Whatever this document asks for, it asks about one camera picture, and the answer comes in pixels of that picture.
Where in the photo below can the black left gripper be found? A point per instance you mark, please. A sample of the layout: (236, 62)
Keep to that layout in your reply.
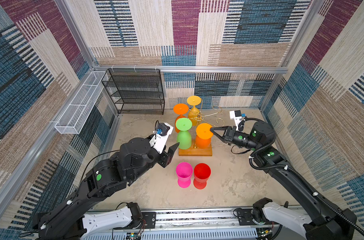
(166, 158)

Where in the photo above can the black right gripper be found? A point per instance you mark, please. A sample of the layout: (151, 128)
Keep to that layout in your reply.
(228, 130)

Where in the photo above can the orange front wine glass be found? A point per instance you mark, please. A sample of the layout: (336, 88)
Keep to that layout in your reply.
(203, 135)

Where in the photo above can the orange wine glass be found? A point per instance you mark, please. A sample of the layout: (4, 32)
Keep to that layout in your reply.
(180, 110)
(203, 135)

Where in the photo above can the pink plastic wine glass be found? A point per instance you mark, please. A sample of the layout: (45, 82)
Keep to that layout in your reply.
(184, 172)

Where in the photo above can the red plastic wine glass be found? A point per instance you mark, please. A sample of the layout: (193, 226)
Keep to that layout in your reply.
(202, 173)

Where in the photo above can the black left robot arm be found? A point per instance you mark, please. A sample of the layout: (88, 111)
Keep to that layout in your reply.
(109, 176)

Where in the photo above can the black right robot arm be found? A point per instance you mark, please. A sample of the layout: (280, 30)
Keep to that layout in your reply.
(323, 220)

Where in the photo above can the green plastic wine glass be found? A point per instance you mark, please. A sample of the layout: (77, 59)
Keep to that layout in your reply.
(184, 137)

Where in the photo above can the yellow plastic wine glass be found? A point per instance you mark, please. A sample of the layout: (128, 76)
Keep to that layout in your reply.
(194, 112)

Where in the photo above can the orange back wine glass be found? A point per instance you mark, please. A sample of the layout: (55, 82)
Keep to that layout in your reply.
(180, 110)

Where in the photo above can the black mesh shelf rack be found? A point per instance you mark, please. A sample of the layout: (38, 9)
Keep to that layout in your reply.
(135, 91)

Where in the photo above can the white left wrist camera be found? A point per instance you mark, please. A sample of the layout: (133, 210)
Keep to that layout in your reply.
(161, 134)

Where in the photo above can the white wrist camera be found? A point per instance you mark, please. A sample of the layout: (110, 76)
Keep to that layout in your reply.
(161, 134)
(239, 119)

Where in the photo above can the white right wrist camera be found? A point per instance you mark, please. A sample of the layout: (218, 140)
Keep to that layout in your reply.
(239, 119)

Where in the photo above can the gold wire wine glass rack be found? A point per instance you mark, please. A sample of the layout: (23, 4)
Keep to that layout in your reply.
(194, 151)

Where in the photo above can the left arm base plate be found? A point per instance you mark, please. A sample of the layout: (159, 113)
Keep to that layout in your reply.
(148, 222)

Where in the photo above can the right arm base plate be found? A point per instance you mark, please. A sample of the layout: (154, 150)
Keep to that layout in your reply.
(246, 217)

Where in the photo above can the white wire mesh basket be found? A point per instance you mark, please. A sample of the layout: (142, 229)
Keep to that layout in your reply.
(76, 114)

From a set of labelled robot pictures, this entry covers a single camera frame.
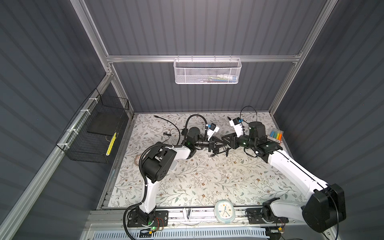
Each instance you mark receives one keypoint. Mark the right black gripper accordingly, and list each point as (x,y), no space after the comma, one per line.
(232,137)

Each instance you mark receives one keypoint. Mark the yellow black striped marker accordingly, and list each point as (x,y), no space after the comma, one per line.
(111,144)

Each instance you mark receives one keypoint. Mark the white wire mesh basket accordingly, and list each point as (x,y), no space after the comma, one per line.
(207,71)

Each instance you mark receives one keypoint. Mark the floral patterned table mat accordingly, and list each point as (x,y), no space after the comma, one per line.
(204,179)

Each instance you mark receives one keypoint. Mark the black wire wall basket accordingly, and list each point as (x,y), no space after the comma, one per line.
(88,137)

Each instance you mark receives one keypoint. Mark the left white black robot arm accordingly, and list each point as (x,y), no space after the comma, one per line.
(157,160)

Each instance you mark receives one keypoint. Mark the pack of coloured markers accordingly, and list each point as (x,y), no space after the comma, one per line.
(275,135)

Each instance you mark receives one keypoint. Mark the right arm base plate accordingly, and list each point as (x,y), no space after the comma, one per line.
(258,216)

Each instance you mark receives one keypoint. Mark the white ventilated cable duct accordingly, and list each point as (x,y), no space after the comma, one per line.
(203,233)

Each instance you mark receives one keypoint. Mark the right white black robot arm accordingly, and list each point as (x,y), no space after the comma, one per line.
(324,204)

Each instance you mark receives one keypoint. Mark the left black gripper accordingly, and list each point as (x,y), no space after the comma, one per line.
(211,144)

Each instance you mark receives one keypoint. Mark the mint green alarm clock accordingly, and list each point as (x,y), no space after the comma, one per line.
(224,212)

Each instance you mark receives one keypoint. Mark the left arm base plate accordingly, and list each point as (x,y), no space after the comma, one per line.
(138,218)

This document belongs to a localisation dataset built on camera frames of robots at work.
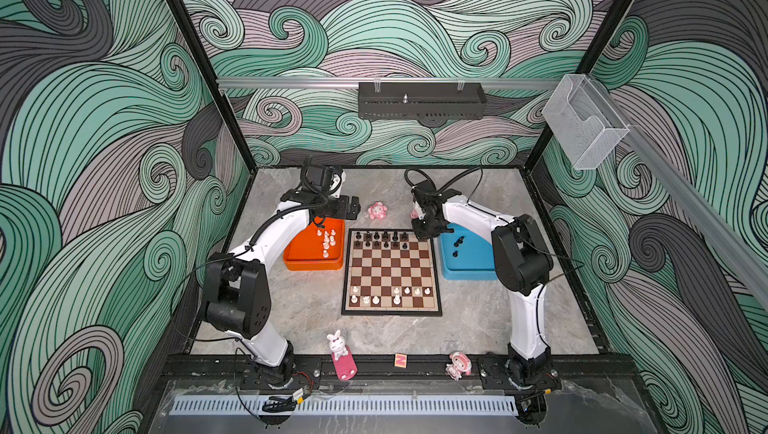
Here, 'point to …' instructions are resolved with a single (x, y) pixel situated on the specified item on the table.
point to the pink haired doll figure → (460, 364)
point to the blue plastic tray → (465, 256)
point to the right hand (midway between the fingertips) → (422, 233)
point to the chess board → (390, 272)
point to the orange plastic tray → (315, 248)
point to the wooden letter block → (400, 360)
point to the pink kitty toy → (377, 211)
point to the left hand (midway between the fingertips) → (347, 203)
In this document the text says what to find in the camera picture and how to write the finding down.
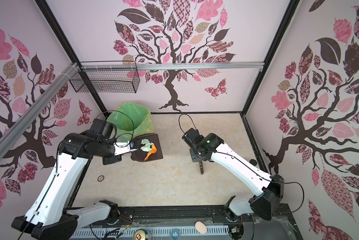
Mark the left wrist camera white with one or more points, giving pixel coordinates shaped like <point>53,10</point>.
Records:
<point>123,148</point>

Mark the green scrap right front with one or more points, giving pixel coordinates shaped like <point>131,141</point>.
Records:
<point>146,145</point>

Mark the aluminium rail left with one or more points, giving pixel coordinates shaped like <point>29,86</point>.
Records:
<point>20,126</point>

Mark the black wire basket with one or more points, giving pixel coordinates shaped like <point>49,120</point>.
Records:
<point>106,77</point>

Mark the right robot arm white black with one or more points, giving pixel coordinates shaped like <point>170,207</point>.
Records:
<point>266,190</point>

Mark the green bin with liner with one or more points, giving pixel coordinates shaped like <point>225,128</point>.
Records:
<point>132,120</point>

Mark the orange scraps right front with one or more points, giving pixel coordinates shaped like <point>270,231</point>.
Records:
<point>152,151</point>

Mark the dark brown hand brush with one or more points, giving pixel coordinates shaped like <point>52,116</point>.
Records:
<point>201,168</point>

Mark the gold round can top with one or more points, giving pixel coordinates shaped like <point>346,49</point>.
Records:
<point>141,234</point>

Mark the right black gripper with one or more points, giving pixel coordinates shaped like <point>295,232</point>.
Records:
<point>193,157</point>

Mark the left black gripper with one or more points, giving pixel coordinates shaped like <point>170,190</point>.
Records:
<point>107,160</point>

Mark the dark brown dustpan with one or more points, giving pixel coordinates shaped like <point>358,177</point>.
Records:
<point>139,155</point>

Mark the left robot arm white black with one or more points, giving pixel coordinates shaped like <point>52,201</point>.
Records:
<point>48,218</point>

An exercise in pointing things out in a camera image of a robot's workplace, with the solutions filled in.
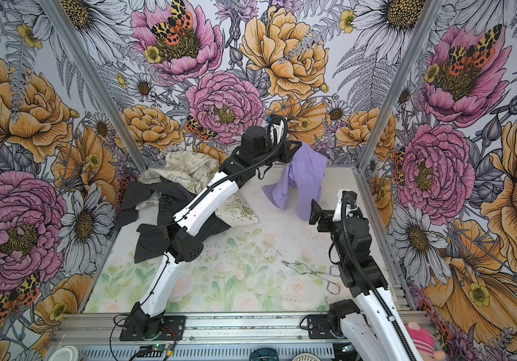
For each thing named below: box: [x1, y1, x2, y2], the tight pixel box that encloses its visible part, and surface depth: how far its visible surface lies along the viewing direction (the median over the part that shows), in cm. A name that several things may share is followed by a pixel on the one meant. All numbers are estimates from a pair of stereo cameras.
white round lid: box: [48, 345, 79, 361], surface depth 65 cm
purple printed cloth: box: [262, 142, 328, 222], surface depth 83 cm
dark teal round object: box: [248, 347, 280, 361], surface depth 65 cm
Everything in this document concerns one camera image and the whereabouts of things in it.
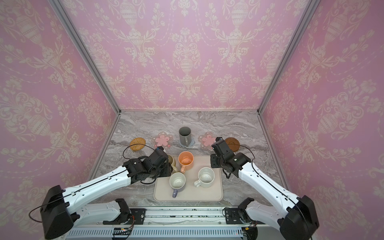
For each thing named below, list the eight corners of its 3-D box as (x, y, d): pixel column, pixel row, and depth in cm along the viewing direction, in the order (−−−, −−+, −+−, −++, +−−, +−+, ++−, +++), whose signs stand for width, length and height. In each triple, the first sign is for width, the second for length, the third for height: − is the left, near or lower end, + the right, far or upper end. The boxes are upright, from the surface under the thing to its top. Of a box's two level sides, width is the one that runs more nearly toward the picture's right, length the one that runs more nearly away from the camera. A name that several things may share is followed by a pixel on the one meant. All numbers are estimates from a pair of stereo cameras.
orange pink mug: (179, 177, 89) (177, 170, 81) (180, 159, 97) (178, 151, 88) (193, 177, 89) (193, 170, 81) (193, 159, 97) (193, 151, 88)
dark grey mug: (180, 149, 101) (178, 139, 92) (181, 137, 108) (179, 126, 98) (191, 149, 101) (190, 139, 92) (191, 137, 108) (190, 126, 98)
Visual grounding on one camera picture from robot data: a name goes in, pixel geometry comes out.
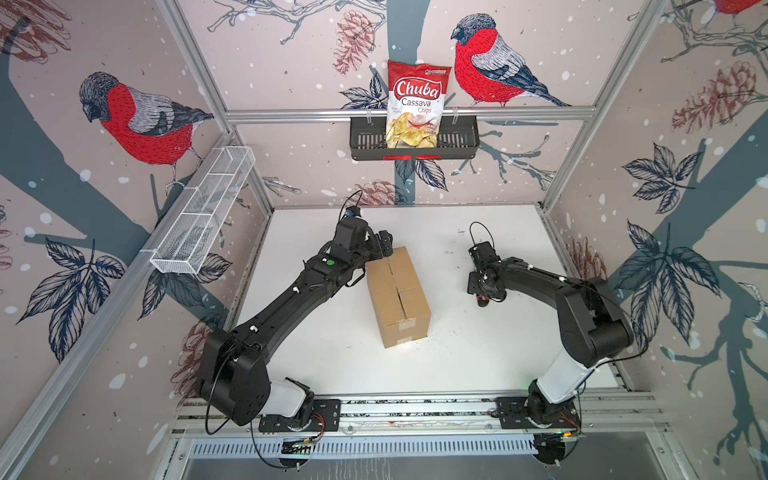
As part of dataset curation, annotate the white mesh wall shelf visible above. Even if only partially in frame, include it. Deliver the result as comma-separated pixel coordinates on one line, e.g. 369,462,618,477
150,146,255,275

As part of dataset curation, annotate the brown cardboard express box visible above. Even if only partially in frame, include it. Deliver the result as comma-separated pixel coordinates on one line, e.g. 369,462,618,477
366,247,431,348

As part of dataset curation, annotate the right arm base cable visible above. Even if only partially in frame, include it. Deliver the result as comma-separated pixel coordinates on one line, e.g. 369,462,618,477
488,395,584,467

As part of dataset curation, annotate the black wire wall basket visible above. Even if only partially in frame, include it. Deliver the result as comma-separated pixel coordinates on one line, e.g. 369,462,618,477
350,113,480,161

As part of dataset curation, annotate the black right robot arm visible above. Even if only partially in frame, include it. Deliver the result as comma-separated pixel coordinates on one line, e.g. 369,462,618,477
467,241,634,427

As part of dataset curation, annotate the left arm base cable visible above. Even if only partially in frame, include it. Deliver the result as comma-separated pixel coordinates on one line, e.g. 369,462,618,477
203,353,328,471

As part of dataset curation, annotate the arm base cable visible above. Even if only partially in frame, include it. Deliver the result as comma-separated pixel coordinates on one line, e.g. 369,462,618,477
488,395,584,467
203,353,328,471

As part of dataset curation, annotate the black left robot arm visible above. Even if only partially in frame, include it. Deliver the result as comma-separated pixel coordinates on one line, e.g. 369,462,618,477
195,207,393,427

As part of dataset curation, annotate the Chuba cassava chips bag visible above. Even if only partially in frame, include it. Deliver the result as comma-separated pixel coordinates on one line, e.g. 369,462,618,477
385,61,451,148

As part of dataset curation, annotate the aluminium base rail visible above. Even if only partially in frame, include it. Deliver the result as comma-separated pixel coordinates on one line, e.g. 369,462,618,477
169,389,669,461

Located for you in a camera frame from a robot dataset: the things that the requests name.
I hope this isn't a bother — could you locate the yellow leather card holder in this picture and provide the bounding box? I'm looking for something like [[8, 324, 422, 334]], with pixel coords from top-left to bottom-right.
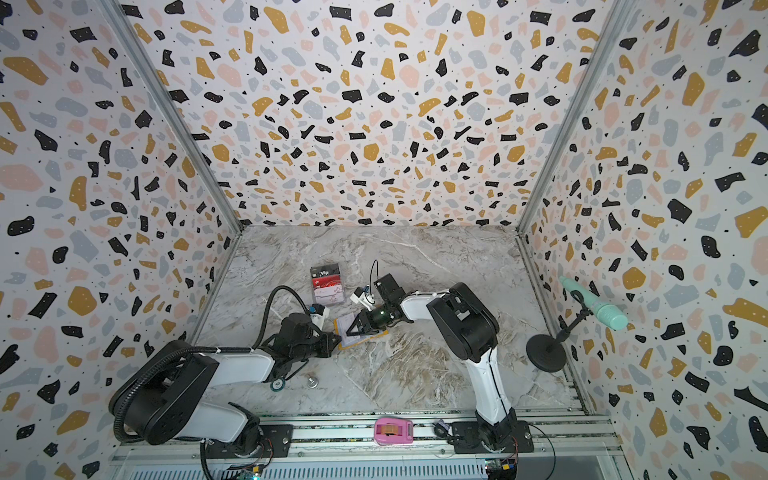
━━━
Your reply should be only the number of lines in the preceding data that include the word "gold".

Completed task
2